[WHAT IS NEEDED] Which lines of the records below contain the word "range"? Show each one.

'''

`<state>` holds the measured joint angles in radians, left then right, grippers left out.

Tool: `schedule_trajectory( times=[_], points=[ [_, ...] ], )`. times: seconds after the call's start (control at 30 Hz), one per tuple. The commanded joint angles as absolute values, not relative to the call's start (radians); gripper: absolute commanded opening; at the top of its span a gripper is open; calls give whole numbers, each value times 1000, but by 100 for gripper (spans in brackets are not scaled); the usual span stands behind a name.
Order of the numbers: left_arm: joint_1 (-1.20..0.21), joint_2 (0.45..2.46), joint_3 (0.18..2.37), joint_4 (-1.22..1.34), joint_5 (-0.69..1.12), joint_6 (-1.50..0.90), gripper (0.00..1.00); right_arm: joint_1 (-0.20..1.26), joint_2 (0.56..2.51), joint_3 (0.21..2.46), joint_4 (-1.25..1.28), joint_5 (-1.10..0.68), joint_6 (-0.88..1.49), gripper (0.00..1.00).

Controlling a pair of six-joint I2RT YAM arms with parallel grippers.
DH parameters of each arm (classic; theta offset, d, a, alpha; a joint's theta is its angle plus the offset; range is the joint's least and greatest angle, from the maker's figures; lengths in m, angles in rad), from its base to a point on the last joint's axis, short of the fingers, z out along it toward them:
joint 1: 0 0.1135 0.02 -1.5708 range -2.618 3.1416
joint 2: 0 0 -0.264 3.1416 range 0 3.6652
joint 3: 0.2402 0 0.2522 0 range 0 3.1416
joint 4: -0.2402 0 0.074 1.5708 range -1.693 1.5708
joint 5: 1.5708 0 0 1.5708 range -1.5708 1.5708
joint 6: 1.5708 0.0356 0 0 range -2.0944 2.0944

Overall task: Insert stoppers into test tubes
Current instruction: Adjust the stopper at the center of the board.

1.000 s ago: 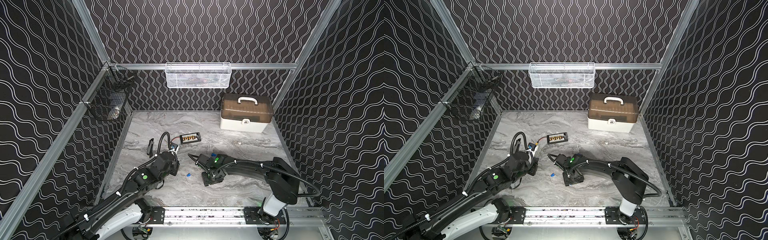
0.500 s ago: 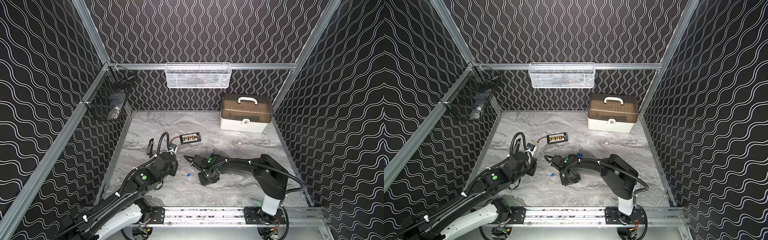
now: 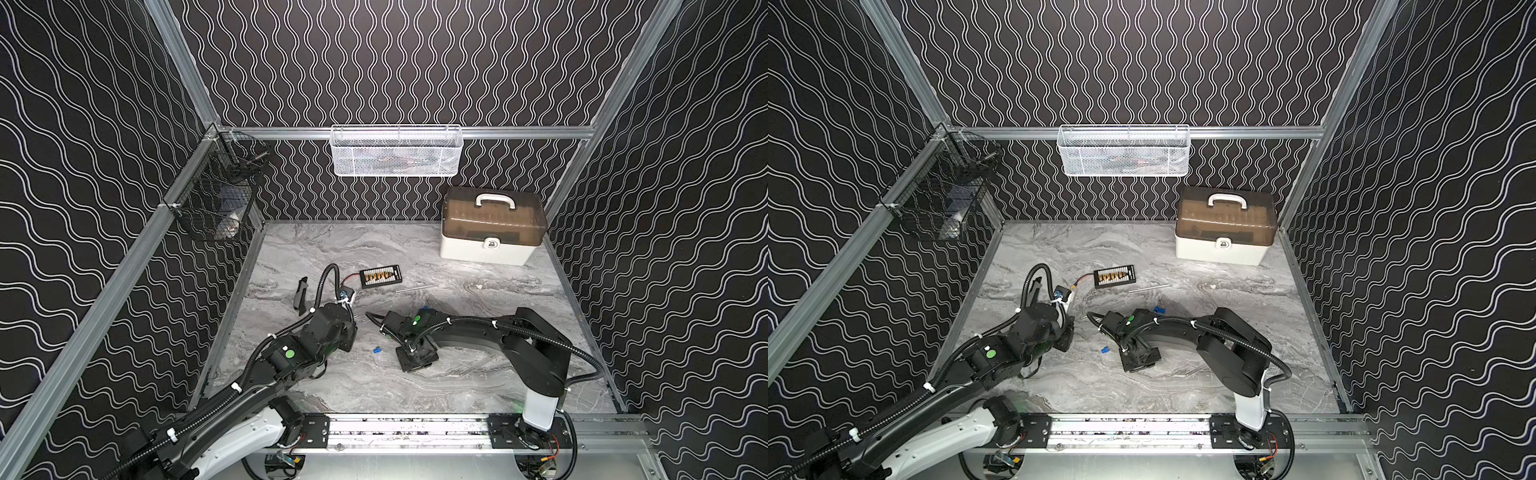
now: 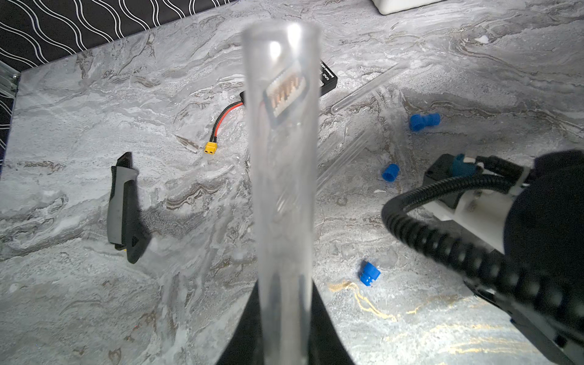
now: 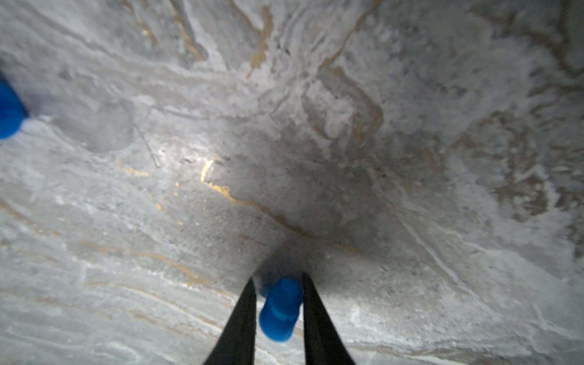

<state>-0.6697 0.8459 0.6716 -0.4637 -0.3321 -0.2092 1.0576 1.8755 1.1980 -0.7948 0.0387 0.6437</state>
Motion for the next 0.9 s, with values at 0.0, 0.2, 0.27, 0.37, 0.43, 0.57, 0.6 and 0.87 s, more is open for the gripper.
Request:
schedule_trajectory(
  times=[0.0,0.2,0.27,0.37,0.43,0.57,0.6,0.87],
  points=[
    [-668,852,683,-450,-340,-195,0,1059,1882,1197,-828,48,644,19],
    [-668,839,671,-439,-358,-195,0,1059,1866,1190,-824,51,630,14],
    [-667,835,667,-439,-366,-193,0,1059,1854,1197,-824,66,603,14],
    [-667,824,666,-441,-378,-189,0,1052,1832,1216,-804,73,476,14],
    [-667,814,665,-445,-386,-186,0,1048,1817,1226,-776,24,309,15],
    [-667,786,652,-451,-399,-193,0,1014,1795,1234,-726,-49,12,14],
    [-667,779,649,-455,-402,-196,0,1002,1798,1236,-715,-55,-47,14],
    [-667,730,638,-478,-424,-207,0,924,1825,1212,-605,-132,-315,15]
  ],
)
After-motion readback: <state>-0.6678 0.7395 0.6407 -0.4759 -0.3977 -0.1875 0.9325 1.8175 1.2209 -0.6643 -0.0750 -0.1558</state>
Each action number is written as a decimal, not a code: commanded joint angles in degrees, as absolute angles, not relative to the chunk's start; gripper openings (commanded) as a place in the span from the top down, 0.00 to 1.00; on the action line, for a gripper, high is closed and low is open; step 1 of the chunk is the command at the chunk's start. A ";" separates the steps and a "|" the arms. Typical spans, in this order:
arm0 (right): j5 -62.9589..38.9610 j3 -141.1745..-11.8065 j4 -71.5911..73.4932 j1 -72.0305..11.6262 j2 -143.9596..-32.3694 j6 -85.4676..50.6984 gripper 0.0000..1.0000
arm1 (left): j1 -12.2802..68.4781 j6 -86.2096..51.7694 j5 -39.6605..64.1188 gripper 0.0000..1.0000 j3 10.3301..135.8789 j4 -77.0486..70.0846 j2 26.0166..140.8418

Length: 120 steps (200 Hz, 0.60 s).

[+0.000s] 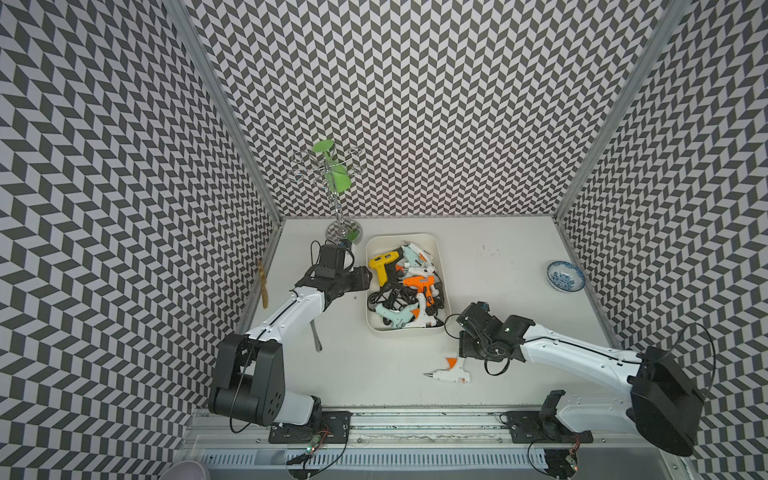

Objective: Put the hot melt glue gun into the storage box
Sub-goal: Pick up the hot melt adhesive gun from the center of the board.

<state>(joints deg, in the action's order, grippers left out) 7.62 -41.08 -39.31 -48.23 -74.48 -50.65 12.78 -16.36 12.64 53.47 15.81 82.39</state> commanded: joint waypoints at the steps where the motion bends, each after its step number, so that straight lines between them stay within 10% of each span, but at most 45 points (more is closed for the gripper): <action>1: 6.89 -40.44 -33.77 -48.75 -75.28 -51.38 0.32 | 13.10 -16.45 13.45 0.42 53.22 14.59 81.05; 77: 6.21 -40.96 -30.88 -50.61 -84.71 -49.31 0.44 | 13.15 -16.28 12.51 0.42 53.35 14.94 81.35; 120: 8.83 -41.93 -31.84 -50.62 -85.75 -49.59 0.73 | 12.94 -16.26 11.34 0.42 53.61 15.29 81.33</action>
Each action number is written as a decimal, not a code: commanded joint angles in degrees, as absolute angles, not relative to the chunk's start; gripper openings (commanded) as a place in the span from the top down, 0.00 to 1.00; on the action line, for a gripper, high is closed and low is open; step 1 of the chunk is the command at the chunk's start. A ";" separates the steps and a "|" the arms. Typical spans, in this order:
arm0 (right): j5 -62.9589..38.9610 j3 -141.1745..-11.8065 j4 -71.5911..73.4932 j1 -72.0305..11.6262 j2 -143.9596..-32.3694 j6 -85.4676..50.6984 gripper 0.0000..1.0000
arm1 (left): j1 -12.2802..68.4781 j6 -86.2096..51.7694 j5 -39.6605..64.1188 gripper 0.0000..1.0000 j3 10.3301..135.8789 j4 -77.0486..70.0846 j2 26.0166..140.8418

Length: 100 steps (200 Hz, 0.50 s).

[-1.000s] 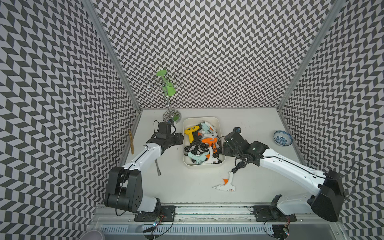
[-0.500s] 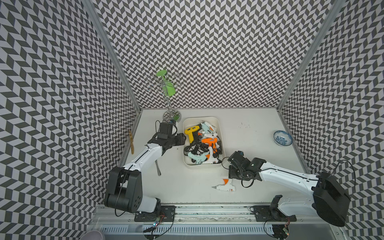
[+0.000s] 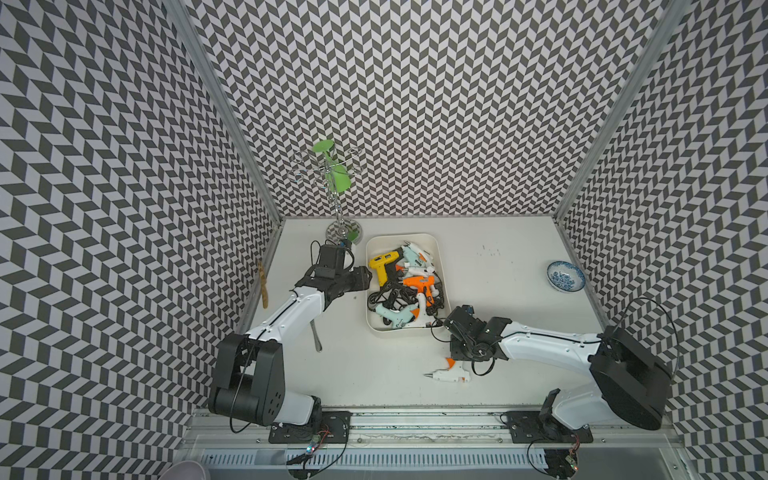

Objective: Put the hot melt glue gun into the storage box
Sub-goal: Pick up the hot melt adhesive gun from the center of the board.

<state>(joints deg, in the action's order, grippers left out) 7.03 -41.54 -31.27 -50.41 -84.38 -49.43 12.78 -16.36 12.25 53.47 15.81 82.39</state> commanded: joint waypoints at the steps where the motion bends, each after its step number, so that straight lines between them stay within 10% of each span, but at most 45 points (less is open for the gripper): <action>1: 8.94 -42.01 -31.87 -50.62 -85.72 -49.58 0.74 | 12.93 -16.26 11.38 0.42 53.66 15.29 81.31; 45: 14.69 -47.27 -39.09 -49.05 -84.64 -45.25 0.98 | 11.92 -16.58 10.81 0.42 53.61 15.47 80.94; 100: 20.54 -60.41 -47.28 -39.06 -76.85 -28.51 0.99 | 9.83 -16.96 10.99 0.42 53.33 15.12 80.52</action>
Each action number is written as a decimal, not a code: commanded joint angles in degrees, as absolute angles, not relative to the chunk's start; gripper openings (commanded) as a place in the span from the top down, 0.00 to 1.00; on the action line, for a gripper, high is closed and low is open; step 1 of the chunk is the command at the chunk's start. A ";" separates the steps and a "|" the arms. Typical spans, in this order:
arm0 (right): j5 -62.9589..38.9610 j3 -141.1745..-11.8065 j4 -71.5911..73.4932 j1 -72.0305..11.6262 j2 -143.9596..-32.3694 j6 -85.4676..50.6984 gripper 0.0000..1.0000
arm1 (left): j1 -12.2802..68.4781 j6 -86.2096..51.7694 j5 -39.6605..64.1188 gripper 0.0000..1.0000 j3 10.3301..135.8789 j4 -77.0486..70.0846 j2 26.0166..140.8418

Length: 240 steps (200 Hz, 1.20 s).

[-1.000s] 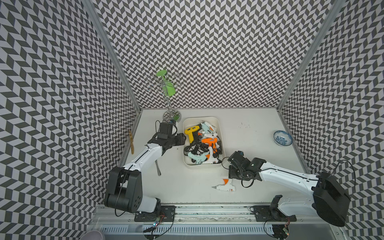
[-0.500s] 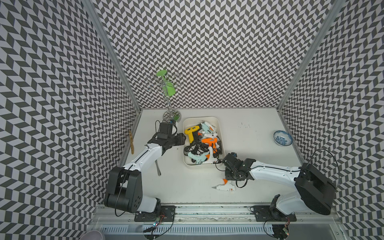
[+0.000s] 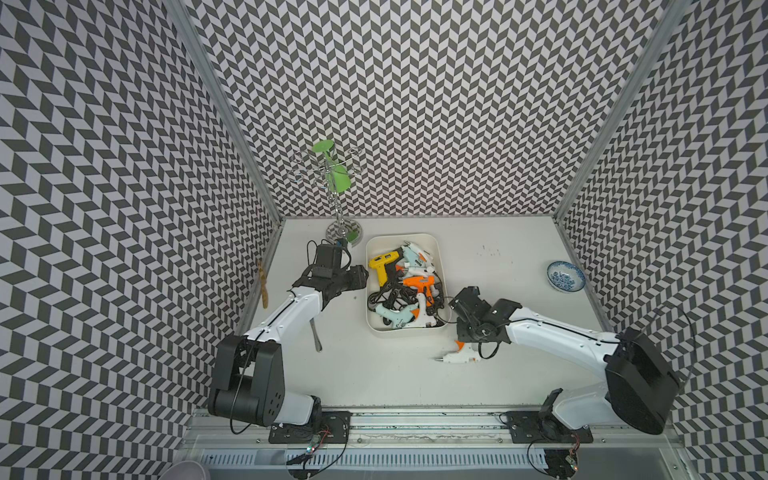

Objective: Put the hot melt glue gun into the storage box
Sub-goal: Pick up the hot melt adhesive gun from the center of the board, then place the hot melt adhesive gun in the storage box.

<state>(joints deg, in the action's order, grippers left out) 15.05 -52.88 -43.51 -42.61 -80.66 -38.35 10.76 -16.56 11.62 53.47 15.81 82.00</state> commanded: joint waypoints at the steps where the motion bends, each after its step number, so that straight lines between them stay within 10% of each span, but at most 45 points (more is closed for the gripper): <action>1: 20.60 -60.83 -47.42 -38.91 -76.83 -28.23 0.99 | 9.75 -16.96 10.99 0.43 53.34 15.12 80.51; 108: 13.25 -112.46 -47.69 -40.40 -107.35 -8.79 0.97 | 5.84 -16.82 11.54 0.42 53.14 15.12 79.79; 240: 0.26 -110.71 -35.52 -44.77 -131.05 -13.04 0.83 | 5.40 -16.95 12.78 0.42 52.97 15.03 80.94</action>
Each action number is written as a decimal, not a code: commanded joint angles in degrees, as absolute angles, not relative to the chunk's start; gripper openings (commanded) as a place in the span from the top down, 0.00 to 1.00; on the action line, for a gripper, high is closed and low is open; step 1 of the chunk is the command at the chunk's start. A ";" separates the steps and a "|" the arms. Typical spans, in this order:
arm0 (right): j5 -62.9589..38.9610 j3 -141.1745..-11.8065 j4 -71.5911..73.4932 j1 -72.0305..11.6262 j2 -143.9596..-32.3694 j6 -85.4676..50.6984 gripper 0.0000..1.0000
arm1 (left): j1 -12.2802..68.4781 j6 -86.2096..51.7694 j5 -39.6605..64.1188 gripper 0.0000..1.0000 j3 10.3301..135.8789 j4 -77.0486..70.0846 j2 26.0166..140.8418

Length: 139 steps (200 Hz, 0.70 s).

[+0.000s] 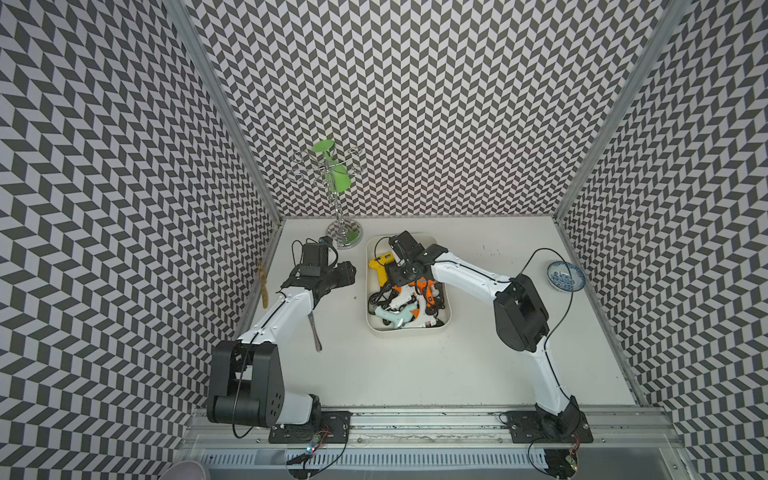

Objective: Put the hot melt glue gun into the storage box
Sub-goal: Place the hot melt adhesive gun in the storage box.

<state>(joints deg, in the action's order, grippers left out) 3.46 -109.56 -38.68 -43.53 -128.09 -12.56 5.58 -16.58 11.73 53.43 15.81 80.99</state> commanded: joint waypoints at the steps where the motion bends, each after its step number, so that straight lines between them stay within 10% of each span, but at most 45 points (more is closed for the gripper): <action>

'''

[PROBLEM SOLUTION]
DH parameters of each arm (classic; theta offset, d, a, alpha; a joint's theta is its angle plus the offset; range is the joint's least and greatest angle, from the maker's figures; lengths in m, angles in rad), from its base to a point on the last joint's axis, short of the fingers, z out along it toward them:
joint 1: 0 0.1135 0.02 -1.5708 range -2.618 3.1416
joint 2: 0 0 -0.264 3.1416 range 0 3.6652
joint 3: 0.2402 0 0.2522 0 range 0 3.1416
joint 4: -0.2402 0 0.074 1.5708 range -1.693 1.5708
joint 5: 1.5708 0 0 1.5708 range -1.5708 1.5708
joint 6: 1.5708 0.0356 0 0 range -2.0944 2.0944

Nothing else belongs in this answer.